Data listing ->

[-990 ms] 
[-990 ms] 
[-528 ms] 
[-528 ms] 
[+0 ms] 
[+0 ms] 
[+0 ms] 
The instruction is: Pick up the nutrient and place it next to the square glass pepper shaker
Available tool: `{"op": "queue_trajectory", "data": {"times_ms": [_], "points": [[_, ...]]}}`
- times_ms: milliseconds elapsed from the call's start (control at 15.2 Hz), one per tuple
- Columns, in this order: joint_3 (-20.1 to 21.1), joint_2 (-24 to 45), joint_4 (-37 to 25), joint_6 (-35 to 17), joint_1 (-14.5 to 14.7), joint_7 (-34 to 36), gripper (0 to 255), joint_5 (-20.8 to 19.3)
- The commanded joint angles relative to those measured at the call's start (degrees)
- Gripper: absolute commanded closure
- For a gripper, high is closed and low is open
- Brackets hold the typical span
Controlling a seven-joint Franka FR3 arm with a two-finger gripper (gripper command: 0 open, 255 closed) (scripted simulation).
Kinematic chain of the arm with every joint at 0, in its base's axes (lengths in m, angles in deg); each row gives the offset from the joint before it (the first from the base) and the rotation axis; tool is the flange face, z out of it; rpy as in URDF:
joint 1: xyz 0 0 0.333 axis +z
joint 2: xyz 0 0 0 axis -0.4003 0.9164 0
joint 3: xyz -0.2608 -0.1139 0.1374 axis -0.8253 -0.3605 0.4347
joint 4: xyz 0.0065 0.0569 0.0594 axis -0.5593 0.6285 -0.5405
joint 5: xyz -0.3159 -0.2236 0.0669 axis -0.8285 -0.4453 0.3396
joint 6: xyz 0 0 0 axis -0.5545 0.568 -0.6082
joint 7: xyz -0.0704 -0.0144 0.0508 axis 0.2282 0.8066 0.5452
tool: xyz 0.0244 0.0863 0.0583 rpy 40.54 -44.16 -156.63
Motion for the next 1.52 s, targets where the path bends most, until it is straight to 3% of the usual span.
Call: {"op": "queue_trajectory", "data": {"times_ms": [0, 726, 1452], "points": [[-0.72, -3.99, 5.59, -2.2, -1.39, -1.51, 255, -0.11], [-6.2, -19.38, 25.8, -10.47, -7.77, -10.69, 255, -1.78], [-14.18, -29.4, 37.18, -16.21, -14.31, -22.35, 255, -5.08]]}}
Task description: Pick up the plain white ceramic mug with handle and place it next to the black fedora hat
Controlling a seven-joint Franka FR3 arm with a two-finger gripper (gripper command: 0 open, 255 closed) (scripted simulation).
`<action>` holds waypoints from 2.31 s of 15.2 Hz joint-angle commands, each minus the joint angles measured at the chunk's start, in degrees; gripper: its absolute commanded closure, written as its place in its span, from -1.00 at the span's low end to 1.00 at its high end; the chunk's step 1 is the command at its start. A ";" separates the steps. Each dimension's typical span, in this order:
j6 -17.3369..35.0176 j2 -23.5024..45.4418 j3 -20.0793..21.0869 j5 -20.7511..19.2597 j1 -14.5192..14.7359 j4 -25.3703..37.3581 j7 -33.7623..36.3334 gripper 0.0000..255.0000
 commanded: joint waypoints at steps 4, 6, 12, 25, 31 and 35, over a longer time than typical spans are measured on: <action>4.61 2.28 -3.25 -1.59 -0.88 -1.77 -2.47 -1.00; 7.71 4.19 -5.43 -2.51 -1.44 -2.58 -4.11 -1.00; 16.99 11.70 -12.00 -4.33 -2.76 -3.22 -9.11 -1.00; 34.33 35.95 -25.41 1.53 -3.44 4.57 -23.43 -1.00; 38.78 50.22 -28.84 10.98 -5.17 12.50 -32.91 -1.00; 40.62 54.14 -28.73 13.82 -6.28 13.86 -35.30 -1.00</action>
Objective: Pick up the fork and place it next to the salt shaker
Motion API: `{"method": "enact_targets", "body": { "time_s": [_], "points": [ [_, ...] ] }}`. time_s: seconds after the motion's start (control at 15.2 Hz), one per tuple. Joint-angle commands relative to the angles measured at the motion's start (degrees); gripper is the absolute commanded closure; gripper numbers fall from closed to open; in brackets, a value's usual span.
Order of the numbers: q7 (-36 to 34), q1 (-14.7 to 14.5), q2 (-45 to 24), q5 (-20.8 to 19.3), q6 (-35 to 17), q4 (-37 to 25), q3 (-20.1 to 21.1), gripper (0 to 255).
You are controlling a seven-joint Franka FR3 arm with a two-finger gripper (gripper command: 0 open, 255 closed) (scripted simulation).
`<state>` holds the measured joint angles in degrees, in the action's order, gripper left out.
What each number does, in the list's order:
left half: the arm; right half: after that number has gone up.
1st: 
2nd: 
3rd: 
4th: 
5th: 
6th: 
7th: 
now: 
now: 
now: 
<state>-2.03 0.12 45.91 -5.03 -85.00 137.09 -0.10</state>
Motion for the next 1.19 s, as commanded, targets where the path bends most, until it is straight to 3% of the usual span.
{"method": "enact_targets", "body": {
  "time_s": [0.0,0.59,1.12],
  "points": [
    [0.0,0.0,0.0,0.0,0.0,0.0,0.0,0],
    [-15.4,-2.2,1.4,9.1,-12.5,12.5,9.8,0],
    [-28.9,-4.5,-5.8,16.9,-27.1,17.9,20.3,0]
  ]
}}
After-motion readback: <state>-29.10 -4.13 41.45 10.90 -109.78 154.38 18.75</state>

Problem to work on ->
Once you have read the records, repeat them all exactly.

Solution below ->
[-990 ms] 
[-990 ms] 
[-528 ms] 
[-528 ms] 
[+0 ms] 
[+0 ms] 
[+0 ms] 
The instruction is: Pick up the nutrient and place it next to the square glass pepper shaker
Available tool: `{"op": "queue_trajectory", "data": {"times_ms": [_], "points": [[_, ...]]}}`
- times_ms: milliseconds elapsed from the call's start (control at 15.2 Hz), one per tuple
- Columns, in this order: joint_3 (-20.1 to 21.1), joint_2 (-24 to 45), joint_4 (-37 to 25), joint_6 (-35 to 17), joint_1 (-14.5 to 14.7), joint_7 (-34 to 36), gripper (0 to 255), joint_5 (-20.8 to 19.3)
- The commanded joint angles relative to those measured at the call's start (degrees)
- Gripper: absolute commanded closure
- For a gripper, high is closed and low is open
- Brackets hold the typical span
Controlling a seven-joint Franka FR3 arm with a two-finger gripper (gripper command: 0 open, 255 closed) (scripted simulation).
Kinematic chain of the arm with every joint at 0, in its base's axes (lengths in m, angles in deg); each row gives the offset from the joint before it (the first from the base) and the rotation axis; tool is the flange face, z out of it; rpy as in URDF:
joint 1: xyz 0 0 0.333 axis +z
joint 2: xyz 0 0 0 axis -0.4003 0.9164 0
joint 3: xyz -0.2608 -0.1139 0.1374 axis -0.8253 -0.3605 0.4347
joint 4: xyz 0.0065 0.0569 0.0594 axis -0.5593 0.6285 -0.5405
joint 5: xyz -0.3159 -0.2236 0.0669 axis -0.8285 -0.4453 0.3396
joint 6: xyz 0 0 0 axis -0.5545 0.568 -0.6082
joint 7: xyz -0.0704 -0.0144 0.0508 axis 0.2282 0.8066 0.5452
tool: xyz 0.0244 0.0863 0.0583 rpy 40.54 -44.16 -156.63
Motion for the next 1.52 s, targets where the path bends most, until it is straight to 3% of the usual span.
Call: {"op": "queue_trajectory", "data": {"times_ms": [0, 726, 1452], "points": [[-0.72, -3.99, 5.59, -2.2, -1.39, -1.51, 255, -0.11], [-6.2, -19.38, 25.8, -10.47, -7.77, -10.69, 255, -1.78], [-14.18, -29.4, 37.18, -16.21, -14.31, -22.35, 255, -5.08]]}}
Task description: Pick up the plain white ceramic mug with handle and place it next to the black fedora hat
Controlling a seven-joint Franka FR3 arm with a two-finger gripper (gripper command: 0 open, 255 closed) (scripted simulation).
`<action>` holds waypoints from 2.31 s of 15.2 Hz joint-angle commands, each minus the joint angles measured at the chunk's start, in degrees; gripper: its absolute commanded closure, written as its place in its span, from -1.00 at the span's low end to 1.00 at its high end; the chunk's step 1 is the command at its start. A ";" separates the steps. Each dimension's typical span, in this order:
j6 -17.3369..35.0176 j2 -23.5024..45.4418 j3 -20.0793..21.0869 j5 -20.7511..19.2597 j1 -14.5192..14.7359 j4 -25.3703..37.3581 j7 -33.7623..36.3334 gripper 0.0000..255.0000
 commanded: joint waypoints at steps 4, 6, 12, 25, 31 and 35, over a longer time than typical spans are measured on: <action>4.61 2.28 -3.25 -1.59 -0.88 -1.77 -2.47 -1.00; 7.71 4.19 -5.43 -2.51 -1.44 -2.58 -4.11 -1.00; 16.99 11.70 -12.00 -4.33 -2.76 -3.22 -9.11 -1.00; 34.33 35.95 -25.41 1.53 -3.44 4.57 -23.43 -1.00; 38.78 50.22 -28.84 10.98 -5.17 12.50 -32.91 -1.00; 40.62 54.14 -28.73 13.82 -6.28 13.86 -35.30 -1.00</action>
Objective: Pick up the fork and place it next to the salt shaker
Motion API: `{"method": "enact_targets", "body": { "time_s": [_], "points": [ [_, ...] ] }}`. time_s: seconds after the motion's start (control at 15.2 Hz), one per tuple. Joint-angle commands relative to the angles measured at the motion's start (degrees); gripper is the absolute commanded closure; gripper numbers fall from closed to open; in brackets, a value's usual span.
Order of the numbers: q7 (-36 to 34), q1 (-14.7 to 14.5), q2 (-45 to 24), q5 (-20.8 to 19.3), q6 (-35 to 17), q4 (-37 to 25), q3 (-20.1 to 21.1), gripper (0 to 255).
You are controlling a seven-joint Franka FR3 arm with a two-finger gripper (gripper command: 0 open, 255 closed) (scripted simulation).
`<state>` holds the measured joint angles in degrees, in the action's order, gripper left out.
What each number does, in the list's order:
left half: the arm; right half: after that number has gone up.
1st: 
2nd: 
3rd: 
4th: 
5th: 
6th: 
7th: 
now: 
now: 
now: 
<state>-2.03 0.12 45.91 -5.03 -85.00 137.09 -0.10</state>
Motion for the next 1.19 s, as commanded, targets where the path bends most, until it is straight to 3% of the usual span.
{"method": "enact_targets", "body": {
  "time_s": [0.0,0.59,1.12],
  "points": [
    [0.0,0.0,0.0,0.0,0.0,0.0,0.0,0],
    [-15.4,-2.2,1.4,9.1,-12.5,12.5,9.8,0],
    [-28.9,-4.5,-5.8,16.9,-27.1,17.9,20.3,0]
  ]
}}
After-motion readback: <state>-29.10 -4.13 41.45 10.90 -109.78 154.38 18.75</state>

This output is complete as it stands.